At the top of the list of reasons to love Hong Kong would be efficiency. No better example of that can be found than the ubiquitous Octopus card. It’s a charge-as-you-go RFID chip that can be carried as a card or embedded in a watch or bracelet and accepted nearly everywhere. Sure, London has the Oyster card, but the Octopus card dominates in the large number of retail chains that have adopted it.
In the above photo, you can see the two basic components of a contactless payment system – the reader and a chip that’s embedded in a device such as a card, watch, or even a piece of jewelry.
Now, imagine a world where you can make a contactless payment using the technology found in any smartphone.

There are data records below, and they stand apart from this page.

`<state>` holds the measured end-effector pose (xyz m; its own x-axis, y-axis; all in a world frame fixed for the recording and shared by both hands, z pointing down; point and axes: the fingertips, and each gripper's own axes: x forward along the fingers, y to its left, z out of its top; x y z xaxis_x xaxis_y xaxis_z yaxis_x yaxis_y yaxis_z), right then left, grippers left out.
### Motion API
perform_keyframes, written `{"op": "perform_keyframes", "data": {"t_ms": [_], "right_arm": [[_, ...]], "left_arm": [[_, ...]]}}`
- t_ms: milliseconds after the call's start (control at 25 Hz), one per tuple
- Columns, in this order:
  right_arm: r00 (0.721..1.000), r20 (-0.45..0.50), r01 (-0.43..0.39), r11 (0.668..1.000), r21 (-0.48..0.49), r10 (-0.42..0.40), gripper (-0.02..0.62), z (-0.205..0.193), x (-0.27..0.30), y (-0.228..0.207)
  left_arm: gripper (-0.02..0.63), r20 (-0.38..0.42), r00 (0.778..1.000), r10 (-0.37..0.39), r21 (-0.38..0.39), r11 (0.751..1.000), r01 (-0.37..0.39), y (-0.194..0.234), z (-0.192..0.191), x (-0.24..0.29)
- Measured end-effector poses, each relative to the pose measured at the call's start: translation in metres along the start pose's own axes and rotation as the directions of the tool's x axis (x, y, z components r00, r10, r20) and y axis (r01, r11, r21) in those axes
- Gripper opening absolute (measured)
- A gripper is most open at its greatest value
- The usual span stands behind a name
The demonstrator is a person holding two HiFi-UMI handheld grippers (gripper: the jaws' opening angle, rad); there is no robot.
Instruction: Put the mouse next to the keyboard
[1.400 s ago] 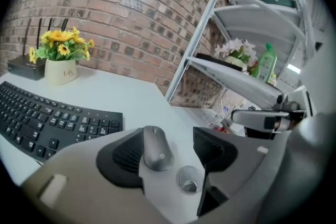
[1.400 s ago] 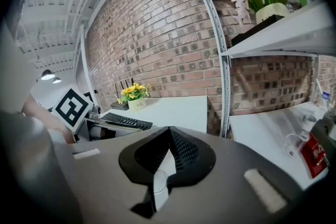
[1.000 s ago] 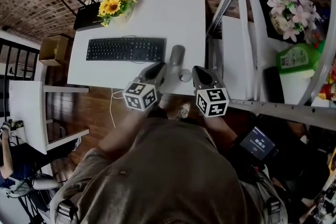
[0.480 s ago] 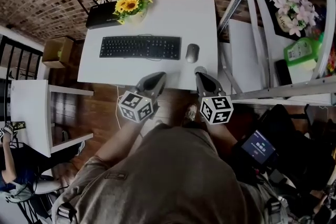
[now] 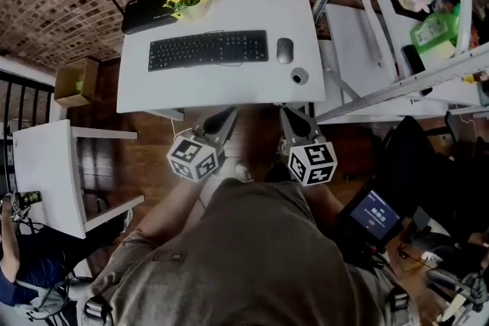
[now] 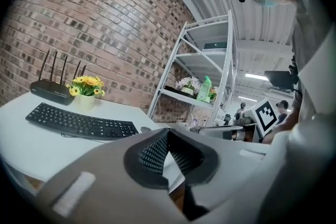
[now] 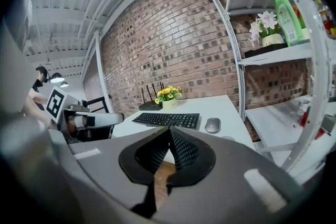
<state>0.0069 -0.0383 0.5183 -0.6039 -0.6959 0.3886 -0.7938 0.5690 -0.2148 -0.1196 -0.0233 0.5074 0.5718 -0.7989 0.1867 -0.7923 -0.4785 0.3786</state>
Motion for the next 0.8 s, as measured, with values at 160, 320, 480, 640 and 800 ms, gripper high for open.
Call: {"op": "perform_keyframes", "data": {"t_ms": [160,320,480,640,800], "right_arm": [[1.000,-0.001,-0.008,1.000,-0.024,0.008,0.012,-0.008,-0.012,0.014],[0.999,0.007,-0.045,0.998,-0.035,0.045,0.012,-0.008,-0.019,0.028],[0.996,0.013,-0.087,0.994,-0.065,0.088,0.012,-0.006,-0.024,0.040],[0.994,0.029,-0.103,0.992,-0.079,0.106,0.012,0.000,-0.032,0.042],[0.993,0.046,-0.105,0.993,-0.055,0.108,0.011,0.002,-0.042,0.031]], "left_arm": [[0.002,0.021,1.000,-0.005,0.008,1.000,0.005,-0.007,-0.002,-0.015],[0.002,0.040,0.999,-0.002,0.016,1.000,0.001,-0.016,-0.001,-0.025],[0.002,0.068,0.998,0.000,0.025,1.000,-0.002,-0.028,0.003,-0.033],[0.002,0.082,0.997,-0.001,0.034,0.999,-0.002,-0.038,0.004,-0.034],[0.002,0.086,0.996,0.007,0.023,1.000,-0.009,-0.048,0.001,-0.028]]}}
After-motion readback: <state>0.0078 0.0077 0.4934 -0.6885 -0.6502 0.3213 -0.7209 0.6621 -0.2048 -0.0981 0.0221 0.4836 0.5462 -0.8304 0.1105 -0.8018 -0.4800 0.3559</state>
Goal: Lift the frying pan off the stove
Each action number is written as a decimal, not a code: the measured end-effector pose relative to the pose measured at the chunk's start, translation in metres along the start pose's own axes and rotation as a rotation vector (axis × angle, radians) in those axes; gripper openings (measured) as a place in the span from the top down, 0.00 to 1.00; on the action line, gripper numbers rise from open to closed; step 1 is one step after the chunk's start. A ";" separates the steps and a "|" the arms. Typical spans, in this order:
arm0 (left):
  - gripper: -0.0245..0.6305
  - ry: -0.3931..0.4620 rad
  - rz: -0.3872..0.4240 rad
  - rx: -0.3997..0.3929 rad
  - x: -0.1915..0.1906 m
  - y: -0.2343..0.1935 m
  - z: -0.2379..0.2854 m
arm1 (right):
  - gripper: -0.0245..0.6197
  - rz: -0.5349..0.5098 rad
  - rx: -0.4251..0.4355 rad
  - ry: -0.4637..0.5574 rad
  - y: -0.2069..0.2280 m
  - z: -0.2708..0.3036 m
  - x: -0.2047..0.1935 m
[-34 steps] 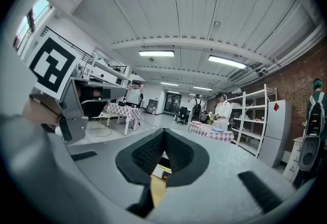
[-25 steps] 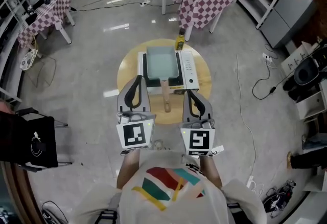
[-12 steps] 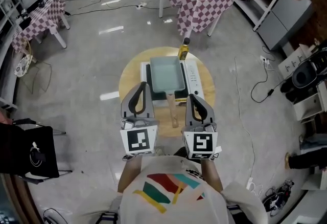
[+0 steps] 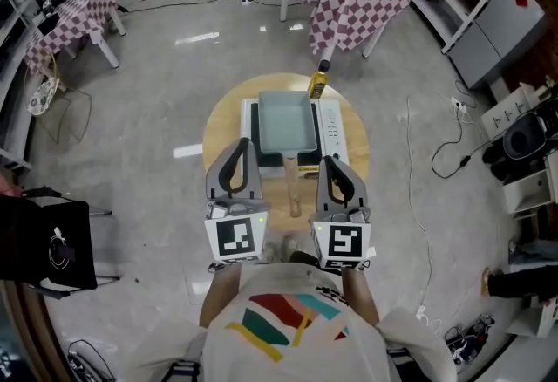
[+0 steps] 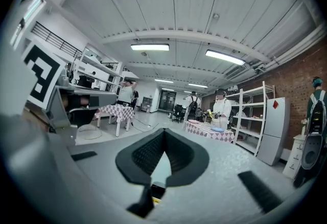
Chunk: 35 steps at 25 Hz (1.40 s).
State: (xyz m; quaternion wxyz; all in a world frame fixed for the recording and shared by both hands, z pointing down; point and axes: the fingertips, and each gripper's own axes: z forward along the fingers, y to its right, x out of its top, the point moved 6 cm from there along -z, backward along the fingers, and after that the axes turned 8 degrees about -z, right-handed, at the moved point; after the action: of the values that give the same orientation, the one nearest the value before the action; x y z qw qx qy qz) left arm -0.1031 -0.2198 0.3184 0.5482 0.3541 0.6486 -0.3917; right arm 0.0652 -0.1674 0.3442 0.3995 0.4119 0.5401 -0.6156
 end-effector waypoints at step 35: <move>0.95 -0.008 0.053 0.092 -0.009 0.006 0.019 | 0.68 0.373 0.416 -0.030 0.034 0.054 -0.026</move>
State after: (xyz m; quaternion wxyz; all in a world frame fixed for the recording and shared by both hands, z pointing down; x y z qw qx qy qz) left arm -0.0879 -0.2340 0.3250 0.5443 0.3944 0.6180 -0.4077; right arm 0.1016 -0.2229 0.3614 0.4210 0.5681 0.3109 -0.6351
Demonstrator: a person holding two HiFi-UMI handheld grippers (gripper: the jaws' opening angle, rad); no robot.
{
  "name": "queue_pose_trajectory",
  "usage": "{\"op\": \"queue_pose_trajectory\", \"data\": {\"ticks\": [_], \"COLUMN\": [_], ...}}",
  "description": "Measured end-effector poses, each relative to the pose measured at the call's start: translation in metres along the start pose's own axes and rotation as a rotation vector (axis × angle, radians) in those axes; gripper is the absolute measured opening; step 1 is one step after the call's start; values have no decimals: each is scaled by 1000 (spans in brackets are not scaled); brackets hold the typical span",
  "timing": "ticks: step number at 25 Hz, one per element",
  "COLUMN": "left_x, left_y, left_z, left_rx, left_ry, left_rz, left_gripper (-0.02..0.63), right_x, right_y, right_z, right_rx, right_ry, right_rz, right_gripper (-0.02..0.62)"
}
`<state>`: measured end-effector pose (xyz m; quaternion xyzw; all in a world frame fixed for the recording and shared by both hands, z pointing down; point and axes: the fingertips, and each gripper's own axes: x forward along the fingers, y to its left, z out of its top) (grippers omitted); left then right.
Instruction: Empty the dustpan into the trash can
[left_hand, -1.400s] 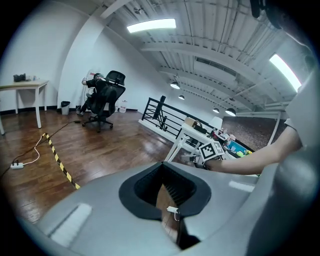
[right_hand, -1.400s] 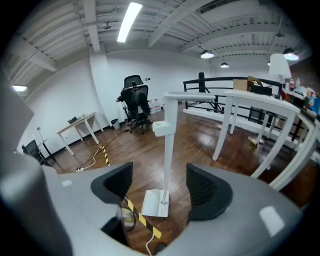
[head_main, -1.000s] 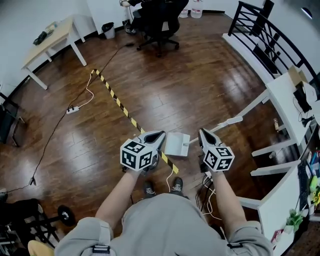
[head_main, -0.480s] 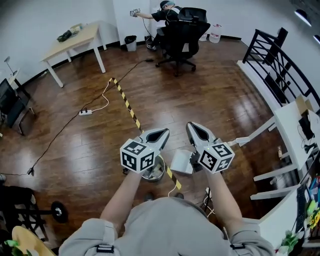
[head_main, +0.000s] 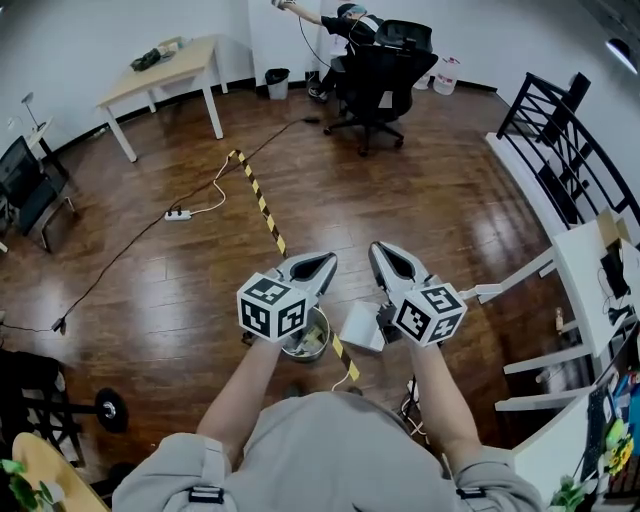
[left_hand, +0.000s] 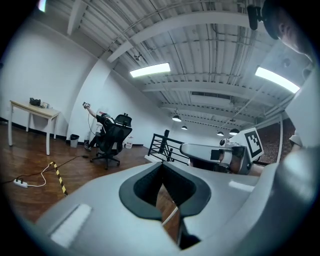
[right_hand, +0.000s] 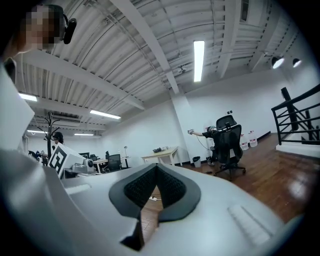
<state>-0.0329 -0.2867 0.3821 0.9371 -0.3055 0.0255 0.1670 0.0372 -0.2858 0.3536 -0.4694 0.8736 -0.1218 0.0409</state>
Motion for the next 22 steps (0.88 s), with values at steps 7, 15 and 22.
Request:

It’s something being worked on by a startup called LISNR that’s using sound waves for contactless payments.
LISNR – Payments Over Sound
Founded in 2012, San Francisco startup LISNR has taken in $29.4 million in disclosed funding from names like Japanese mobile giant NTT DoCoMo, Intel, and Visa. All that funding is being used to develop LISNR’s ultrasonic data-over-sound technology which enables proximity verification and contactless transactions for merchants of all types. The company first came across our radar in a 2017 article we published titled How Audio Beacons Monitor You Via Smartphone. Then, a few weeks ago, LISNR announced a strategic investment by Visa for an undisclosed amount which is expected to accelerate the adoption of touchless transactions, something that’s in demand lately due to “the Rona.”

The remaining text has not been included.